WORK REQUIRED: Quote the records in full and leave their pictures out.

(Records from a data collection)
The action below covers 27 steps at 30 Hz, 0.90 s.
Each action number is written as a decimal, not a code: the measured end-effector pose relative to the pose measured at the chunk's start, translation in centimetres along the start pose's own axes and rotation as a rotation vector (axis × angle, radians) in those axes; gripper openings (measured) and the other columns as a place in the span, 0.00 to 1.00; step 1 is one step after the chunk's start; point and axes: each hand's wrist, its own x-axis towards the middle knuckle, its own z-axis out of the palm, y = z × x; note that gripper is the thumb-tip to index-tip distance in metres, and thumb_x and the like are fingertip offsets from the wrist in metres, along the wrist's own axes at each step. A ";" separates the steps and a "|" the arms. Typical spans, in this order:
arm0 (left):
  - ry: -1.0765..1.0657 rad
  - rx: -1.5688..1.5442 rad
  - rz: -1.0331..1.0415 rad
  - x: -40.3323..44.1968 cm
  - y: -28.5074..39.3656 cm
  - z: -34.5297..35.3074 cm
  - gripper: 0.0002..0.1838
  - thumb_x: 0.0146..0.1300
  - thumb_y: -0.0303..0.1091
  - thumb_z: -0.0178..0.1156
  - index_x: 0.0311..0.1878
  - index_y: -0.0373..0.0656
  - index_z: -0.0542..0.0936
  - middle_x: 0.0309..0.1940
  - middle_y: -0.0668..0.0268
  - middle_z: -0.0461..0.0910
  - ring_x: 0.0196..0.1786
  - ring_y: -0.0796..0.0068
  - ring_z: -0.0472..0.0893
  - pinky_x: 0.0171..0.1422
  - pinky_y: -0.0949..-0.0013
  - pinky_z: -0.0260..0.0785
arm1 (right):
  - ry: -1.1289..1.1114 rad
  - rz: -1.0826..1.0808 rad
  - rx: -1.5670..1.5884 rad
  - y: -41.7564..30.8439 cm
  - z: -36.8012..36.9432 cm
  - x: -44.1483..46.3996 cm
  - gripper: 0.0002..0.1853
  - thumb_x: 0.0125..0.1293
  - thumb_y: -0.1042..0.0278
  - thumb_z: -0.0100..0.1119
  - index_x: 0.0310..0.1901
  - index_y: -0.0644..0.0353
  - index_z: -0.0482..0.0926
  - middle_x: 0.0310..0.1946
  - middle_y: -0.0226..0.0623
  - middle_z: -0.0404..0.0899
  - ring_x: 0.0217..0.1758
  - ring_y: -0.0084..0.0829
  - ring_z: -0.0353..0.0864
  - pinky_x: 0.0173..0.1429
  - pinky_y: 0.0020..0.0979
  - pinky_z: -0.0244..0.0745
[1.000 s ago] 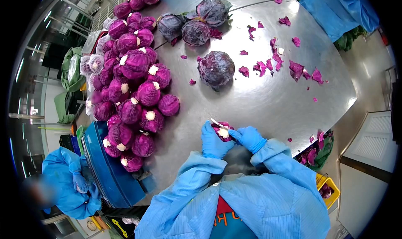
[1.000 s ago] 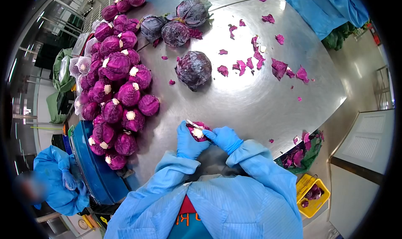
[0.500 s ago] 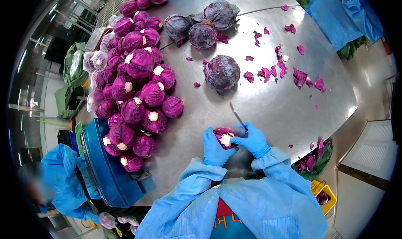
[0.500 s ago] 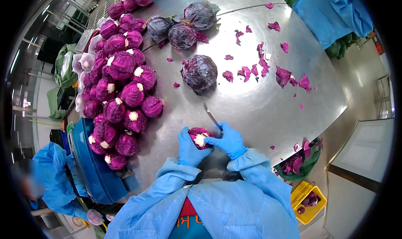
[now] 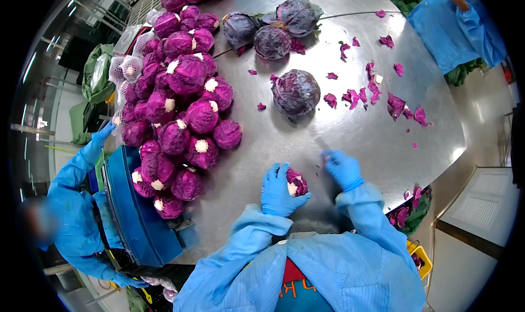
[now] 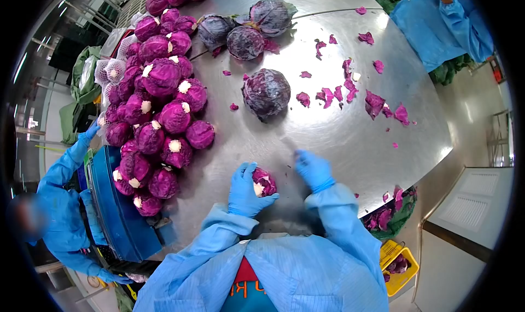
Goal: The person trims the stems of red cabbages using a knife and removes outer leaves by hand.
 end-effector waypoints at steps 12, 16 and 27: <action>-0.069 -0.080 0.077 1.2 -1.6 -1.0 0.59 0.32 0.50 0.82 0.67 0.36 0.61 0.62 0.46 0.64 0.64 0.47 0.67 0.70 0.55 0.60 | -0.610 0.476 0.803 -7.2 1.5 -0.4 0.29 0.57 0.52 0.72 0.58 0.58 0.78 0.35 0.27 0.82 0.33 0.19 0.77 0.35 0.23 0.72; 0.110 -0.482 0.102 1.6 -3.3 -0.5 0.60 0.32 0.51 0.82 0.66 0.33 0.60 0.59 0.47 0.66 0.62 0.53 0.70 0.69 0.57 0.62 | -0.661 0.516 0.817 -6.5 1.5 0.3 0.26 0.58 0.51 0.71 0.55 0.57 0.80 0.33 0.26 0.81 0.29 0.14 0.72 0.31 0.18 0.67; 0.165 -0.017 0.070 0.8 0.5 1.1 0.45 0.32 0.49 0.78 0.52 0.34 0.69 0.46 0.51 0.70 0.49 0.53 0.72 0.54 0.57 0.67 | -0.462 0.281 0.303 -9.8 -2.4 -0.3 0.26 0.58 0.53 0.70 0.55 0.56 0.79 0.34 0.33 0.82 0.32 0.22 0.77 0.40 0.27 0.75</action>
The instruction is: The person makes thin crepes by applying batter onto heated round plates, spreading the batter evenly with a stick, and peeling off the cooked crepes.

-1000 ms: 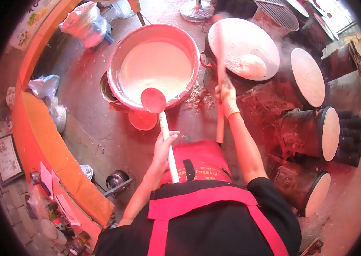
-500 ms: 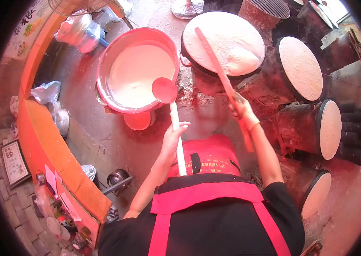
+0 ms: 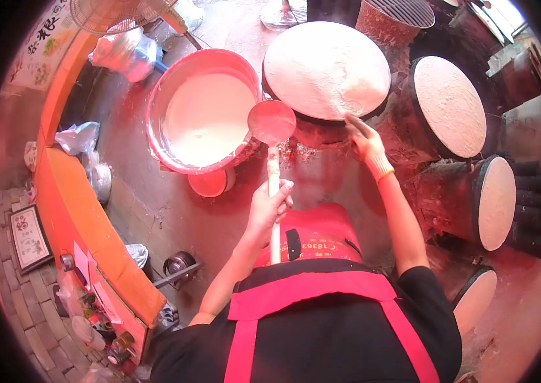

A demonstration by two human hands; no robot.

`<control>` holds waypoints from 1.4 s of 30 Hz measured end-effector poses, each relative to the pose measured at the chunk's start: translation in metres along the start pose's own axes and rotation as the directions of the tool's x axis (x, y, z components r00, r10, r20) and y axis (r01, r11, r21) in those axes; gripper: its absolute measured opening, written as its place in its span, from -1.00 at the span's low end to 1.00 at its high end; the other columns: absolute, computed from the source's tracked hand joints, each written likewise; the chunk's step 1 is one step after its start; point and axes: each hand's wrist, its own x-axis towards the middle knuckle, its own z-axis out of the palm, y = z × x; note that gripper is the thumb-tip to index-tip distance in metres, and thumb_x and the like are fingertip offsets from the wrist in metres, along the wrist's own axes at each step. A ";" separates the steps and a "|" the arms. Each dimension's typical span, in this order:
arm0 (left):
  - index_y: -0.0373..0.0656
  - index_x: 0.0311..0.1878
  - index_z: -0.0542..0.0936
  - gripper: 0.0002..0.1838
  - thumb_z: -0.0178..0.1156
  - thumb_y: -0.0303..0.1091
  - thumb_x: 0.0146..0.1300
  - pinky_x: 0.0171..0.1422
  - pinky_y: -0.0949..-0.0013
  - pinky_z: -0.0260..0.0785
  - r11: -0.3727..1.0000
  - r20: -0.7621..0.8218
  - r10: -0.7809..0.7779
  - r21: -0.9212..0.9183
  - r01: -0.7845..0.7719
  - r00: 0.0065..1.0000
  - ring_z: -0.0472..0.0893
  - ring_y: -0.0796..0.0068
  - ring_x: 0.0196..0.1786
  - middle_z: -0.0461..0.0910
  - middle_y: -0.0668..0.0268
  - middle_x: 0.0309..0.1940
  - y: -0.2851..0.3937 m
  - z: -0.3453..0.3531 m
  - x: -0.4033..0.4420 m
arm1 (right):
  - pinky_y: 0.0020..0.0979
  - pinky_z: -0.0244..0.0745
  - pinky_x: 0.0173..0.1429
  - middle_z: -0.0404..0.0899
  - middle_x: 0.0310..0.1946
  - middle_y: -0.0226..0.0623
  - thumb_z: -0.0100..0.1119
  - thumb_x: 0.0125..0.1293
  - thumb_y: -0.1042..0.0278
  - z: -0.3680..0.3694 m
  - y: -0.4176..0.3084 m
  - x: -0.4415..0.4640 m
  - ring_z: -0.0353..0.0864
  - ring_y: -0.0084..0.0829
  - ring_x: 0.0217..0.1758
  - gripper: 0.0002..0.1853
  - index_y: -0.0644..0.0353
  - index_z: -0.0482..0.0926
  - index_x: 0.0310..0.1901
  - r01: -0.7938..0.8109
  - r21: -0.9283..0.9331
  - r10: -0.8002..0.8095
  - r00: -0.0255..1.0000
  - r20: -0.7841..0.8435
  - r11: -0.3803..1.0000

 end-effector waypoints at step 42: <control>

PROBLEM SOLUTION:
The action below covers 27 steps at 30 Hz, 0.90 s.
Each action number is written as a decimal, not a code: the measured end-effector pose relative to the pose measured at the chunk's start, translation in centimetres along the start pose's own axes and rotation as a rotation vector (axis × angle, radians) in those axes; gripper openings (measured) and the other columns as a place in the span, 0.00 to 1.00; step 1 is one step after the chunk's start; point and axes: each hand's wrist, its own x-axis towards the middle knuckle, its own z-axis out of the palm, y = z × x; note that gripper is the thumb-tip to index-tip distance in metres, and thumb_x and the like are fingertip offsets from the wrist in metres, along the wrist's own axes at each step. A ";" separates the steps and a "|" the arms. Typical spans, in this order:
arm0 (left):
  - ry: -1.0765..1.0657 rad
  - rx: -1.5688..1.5442 rad
  - rz: -1.0331..1.0415 rad
  - x: -40.3323..44.1968 cm
  - y: -28.5074..39.3656 cm
  - z: -34.5297..35.3074 cm
  - gripper: 0.0002..0.1838
  - thumb_x: 0.0146..0.1300
  - thumb_y: -0.0303..0.1091
  - thumb_z: -0.0178..0.1156
  - index_x: 0.0311..0.1878
  - index_y: -0.0373..0.0656
  - index_z: -0.0542..0.0936
  - middle_x: 0.0309..0.1940
  - middle_y: -0.0668..0.0268
  - middle_z: -0.0461..0.0910
  - ring_x: 0.0196..0.1786
  - ring_y: -0.0796..0.0068
  - ring_z: -0.0472..0.0893
  - pinky_x: 0.0171..0.1422
  - pinky_y: -0.0949..-0.0013
  - pinky_z: -0.0260..0.0785
arm1 (right):
  - ry: -1.1289..1.1114 rad
  - rz: -1.0826..1.0808 rad
  - rx: -1.5670..1.5884 rad
  - y: -41.7564..30.8439 cm
  - z: -36.8012..36.9432 cm
  - x: -44.1483..46.3996 cm
  - gripper: 0.0002..0.1853
  - thumb_x: 0.0125..0.1293
  - thumb_y: -0.1042..0.0278
  - thumb_z: -0.0100..0.1119
  - index_x: 0.0310..0.1901
  - index_y: -0.0644..0.0353
  - index_z: -0.0482..0.0926
  - middle_x: 0.0310..0.1946
  - middle_y: -0.0226..0.0623
  - middle_z: -0.0404..0.0899
  - ring_x: 0.0217..0.1758
  - ring_y: -0.0084..0.0829
  - ring_z: -0.0353..0.0864
  - pinky_x: 0.0173..0.1429
  - pinky_y: 0.0020..0.0979
  - pinky_z: -0.0244..0.0745
[1.000 s ago] 
[1.000 s ago] 
[0.500 s ago] 
[0.500 s ago] 
[now] 
[now] 
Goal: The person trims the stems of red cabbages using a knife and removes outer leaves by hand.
 end-effector waypoints at steps 12, 16 and 27: <action>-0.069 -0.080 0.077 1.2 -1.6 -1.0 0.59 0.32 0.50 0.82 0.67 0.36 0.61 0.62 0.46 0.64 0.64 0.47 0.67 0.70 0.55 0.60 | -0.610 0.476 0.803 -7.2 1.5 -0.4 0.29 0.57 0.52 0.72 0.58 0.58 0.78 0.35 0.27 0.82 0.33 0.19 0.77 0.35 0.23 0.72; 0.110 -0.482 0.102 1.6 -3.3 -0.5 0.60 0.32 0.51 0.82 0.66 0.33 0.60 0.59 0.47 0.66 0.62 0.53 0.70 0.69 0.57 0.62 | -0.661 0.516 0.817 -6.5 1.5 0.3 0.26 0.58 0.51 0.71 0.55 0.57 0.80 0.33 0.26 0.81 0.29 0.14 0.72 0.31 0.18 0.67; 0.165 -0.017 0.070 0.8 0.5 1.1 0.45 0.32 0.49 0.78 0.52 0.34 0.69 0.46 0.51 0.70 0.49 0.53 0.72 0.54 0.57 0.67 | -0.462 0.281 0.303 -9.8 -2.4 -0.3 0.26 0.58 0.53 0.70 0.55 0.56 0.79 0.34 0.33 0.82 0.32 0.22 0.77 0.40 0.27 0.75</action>
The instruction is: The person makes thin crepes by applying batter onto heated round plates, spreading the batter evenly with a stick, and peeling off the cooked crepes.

-1000 ms: 
-500 ms: 
+0 ms: 

A demonstration by two human hands; no robot.

`<control>` holds waypoints from 1.4 s of 30 Hz measured end-effector poses, each relative to the pose measured at the chunk's start: translation in metres along the start pose's own axes and rotation as the directions of the tool's x axis (x, y, z components r00, r10, r20) and y axis (r01, r11, r21) in those axes; gripper: its absolute measured opening, written as its place in its span, from -1.00 at the span's low end to 1.00 at its high end; the other columns: absolute, computed from the source's tracked hand joints, each written likewise; the chunk's step 1 is one step after its start; point and axes: each hand's wrist, its own x-axis towards the middle knuckle, its own z-axis out of the palm, y = z × x; note that gripper is the thumb-tip to index-tip distance in metres, and thumb_x and the like are fingertip offsets from the wrist in metres, along the wrist's own axes at each step. A ";" separates the steps and a "|" the arms. Each dimension's typical span, in this order:
arm0 (left):
  - index_y: -0.0373..0.0656
  - index_x: 0.0311..0.1878
  - index_z: -0.0542..0.0936
  - gripper: 0.0002..0.1838
  - thumb_z: -0.0178..0.1156
  - thumb_y: -0.0303..0.1091
  - thumb_x: 0.0146..0.1300
  - pinky_x: 0.0171..0.1422
  - pinky_y: -0.0949..-0.0013
  - pinky_z: -0.0260..0.0785
  - r11: -0.3727..1.0000
  - r20: -0.7621..0.8218
  - r10: -0.7809..0.7779
  - r21: -0.9212..0.9183
  - r01: -0.7845..0.7719
  - r00: 0.0065..1.0000
  - ring_z: -0.0472..0.0893
  - ring_y: -0.0796..0.0068
  - ring_x: 0.0196..0.1786
  - middle_z: -0.0461..0.0910
  - middle_y: -0.0668..0.0268
  - middle_x: 0.0309..0.1940
  - y: -0.2851..0.3937 m
  - z: -0.3453..0.3531 m
  - x: -0.4033..0.4420 m
arm1 (right):
  - pinky_y: 0.0020..0.0979
  - pinky_z: -0.0244..0.0745
  - pinky_x: 0.0173..0.1429
  - middle_z: -0.0404..0.0899
  - middle_x: 0.0310..0.1946
  - middle_y: -0.0226..0.0623
  - thumb_z: -0.0100..0.1119
  - thumb_x: 0.0125..0.1293
  - thumb_y: -0.1042..0.0278
  - z: -0.3680..0.3694 m
  - y: -0.4176..0.3084 m
  - x: -0.4415..0.4640 m
  - ring_z: -0.0353..0.0864
  - ring_y: -0.0084..0.0829
  - ring_x: 0.0217..0.1758
  - gripper: 0.0002..0.1853
  - index_y: -0.0644..0.0353
  - index_z: -0.0482..0.0926
  - index_x: 0.0310..0.1901
  - r01: -0.7938..0.8109
  - r21: -0.9283..0.9331
  - r10: -0.8002..0.8095
  - r00: -0.0255..1.0000
  - r20: -0.7841..0.8435
  - r11: -0.3803..1.0000

 end-effector waypoints at step 42: <control>

Nothing remains to be added to the response.